O governo federal terá de fazer um arrocho fiscal maior que o de 2003, primeiro ano do governo de Luiz Inácio Lula da Silva, para que o superávit primário do setor público consolidado atinja 3,3% do Produto Interno Bruto (PIB) em 2011. Essa meta foi sinalizada recentemente pelo ministro da Fazenda, Guido Mantega. A estimativa foi feita por economistas da Fundação Getúlio Vargas (FGV).

O superávit de 3,3% se justifica para auxiliar o Banco Central (BC), já que o risco inflacionário está em alta, como prova o recente aumento dos recolhimentos compulsórios, anunciado na sexta-feira. O controle dos gastos públicos segura a demanda da economia, e ajuda no combate à inflação. A presidente eleita, Dilma Rousseff, porém, já deixou claro que é contra ajustes fiscais drásticos como o de 2003.

Chefiada por Samuel Pessôa, uma equipe do Instituto Brasileiro de Economia (Ibre), da FGV no Rio, fez uma projeção detalhada das medidas fiscais necessárias para a obtenção do superávit primário de 3,3% em 2011, sem artifícios contábeis. Eles partem do princípio de que o salário mínimo será reajustado para apenas R$ 540, e que o PIB vai crescer 4,9% no próximo ano.

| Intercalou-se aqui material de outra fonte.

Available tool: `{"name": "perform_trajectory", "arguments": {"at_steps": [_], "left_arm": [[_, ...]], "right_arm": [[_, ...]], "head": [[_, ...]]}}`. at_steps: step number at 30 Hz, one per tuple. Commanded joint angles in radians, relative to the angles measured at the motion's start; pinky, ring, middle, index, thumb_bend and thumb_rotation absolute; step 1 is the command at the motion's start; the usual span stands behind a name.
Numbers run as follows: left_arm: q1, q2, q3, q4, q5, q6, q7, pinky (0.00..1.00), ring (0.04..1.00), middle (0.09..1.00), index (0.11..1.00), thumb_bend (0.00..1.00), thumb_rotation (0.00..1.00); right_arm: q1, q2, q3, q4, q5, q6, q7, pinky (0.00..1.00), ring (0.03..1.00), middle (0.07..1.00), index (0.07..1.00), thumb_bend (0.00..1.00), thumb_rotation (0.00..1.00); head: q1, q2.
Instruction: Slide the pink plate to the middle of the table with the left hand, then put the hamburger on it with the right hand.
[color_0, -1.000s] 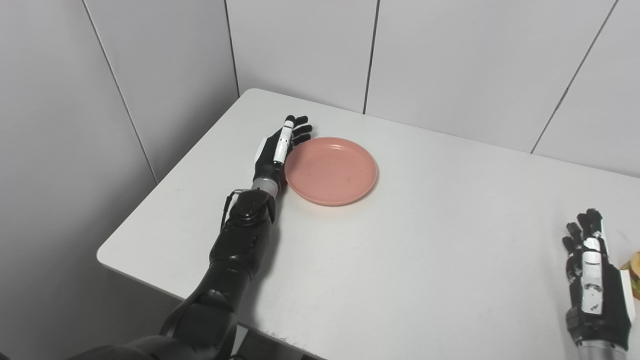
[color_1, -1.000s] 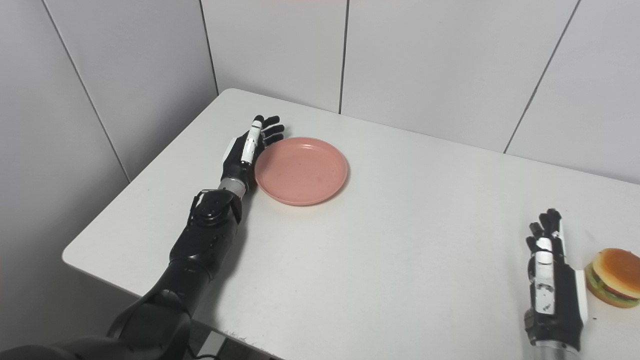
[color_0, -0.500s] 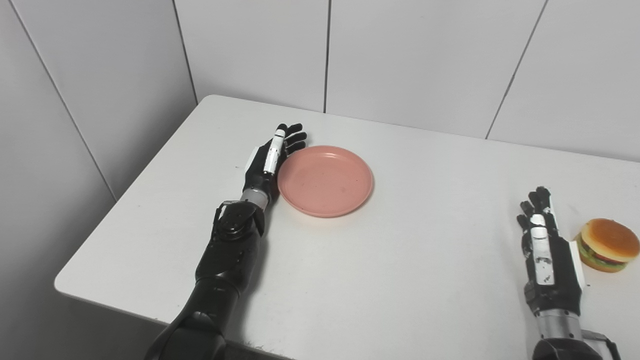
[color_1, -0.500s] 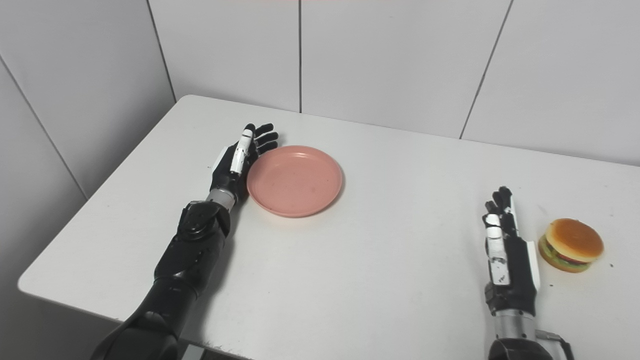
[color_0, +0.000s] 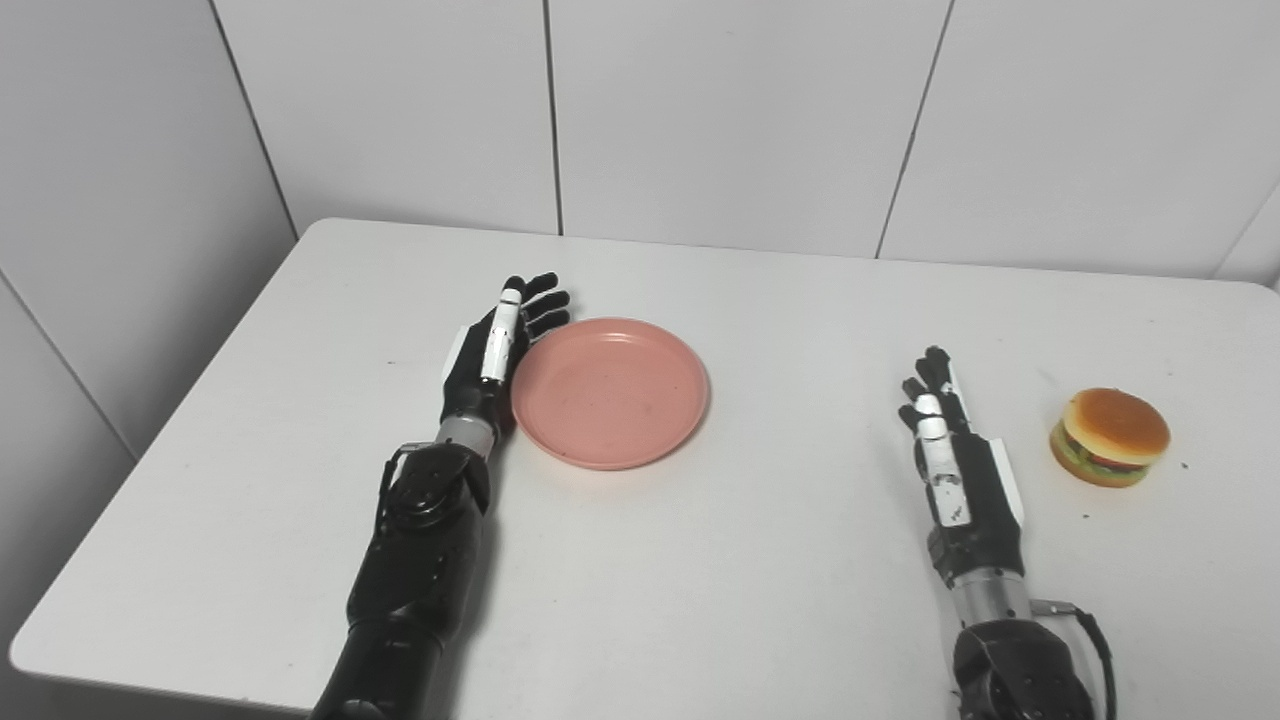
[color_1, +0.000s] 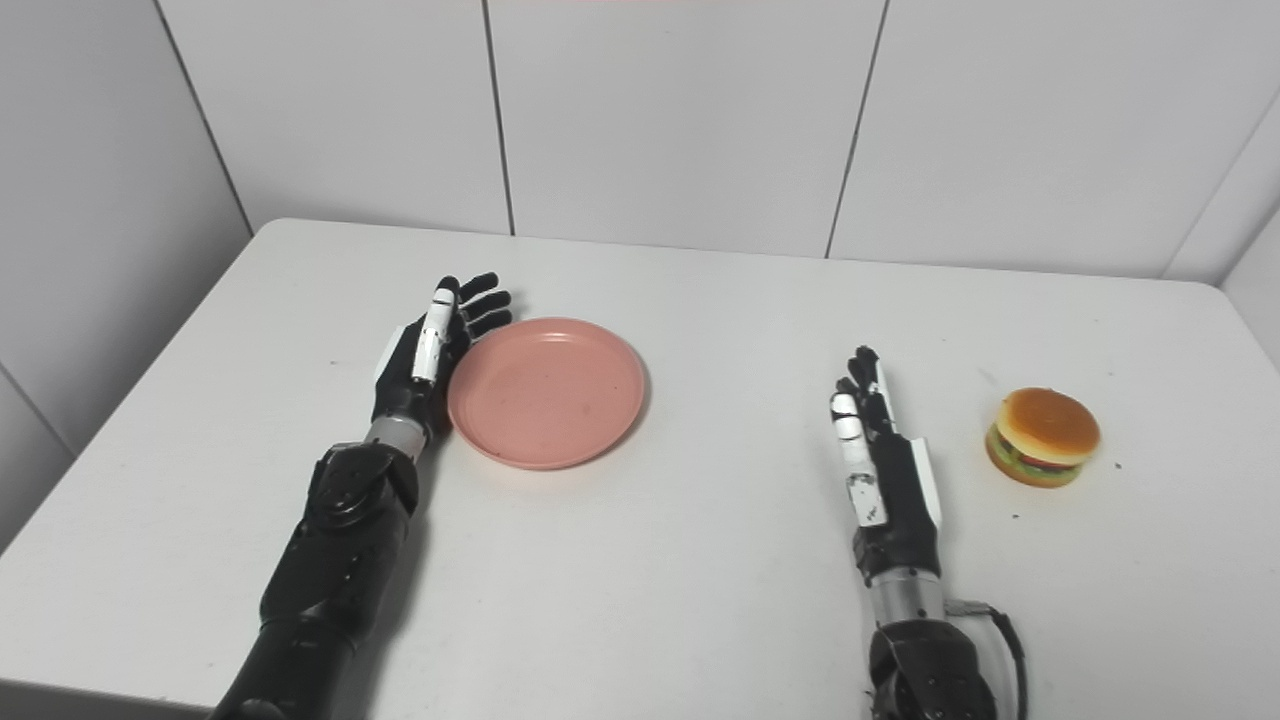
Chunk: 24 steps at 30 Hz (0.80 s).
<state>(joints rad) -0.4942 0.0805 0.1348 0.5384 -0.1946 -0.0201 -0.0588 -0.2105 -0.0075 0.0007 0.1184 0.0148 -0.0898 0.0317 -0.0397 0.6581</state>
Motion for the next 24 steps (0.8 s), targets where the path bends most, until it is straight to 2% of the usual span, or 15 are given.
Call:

Ao contrário de uma expressiva corrente do mercado financeiro, Pessôa acha possível se chegar aos 3,3% de primário em 2011. Mas isso não significa que ele considere a meta politicamente fácil: "Vai ser muito duro, mas impossível não é". Pessôa vê riscos, inclusive, para o Programa de Aceleração do Crescimento (PAC), a viga principal da plataforma eleitoral de Dilma.

Os economistas do Ibre compararam o esforço fiscal prometido para 2011 com aquele realizado pelo ex-ministro da Fazenda, Antonio Palocci, em 2003. A conclusão é que a contenção de despesas em 2011 terá de ser maior, seja qual for o critério, para se atingir o primário de 3,3%. Segundo os cálculos do Ibre, a parte do governo federal no superávit primário total do setor público, para que este atinja 3,3% em 2011, terá de ser de 2,28% do PIB. Isso significa um grande salto, de 1,12 ponto porcentual do PIB, ou R$ 43,8 bilhões, ante a economia realizada em 2010. As informações são do jornal O Estado de S. Paulo.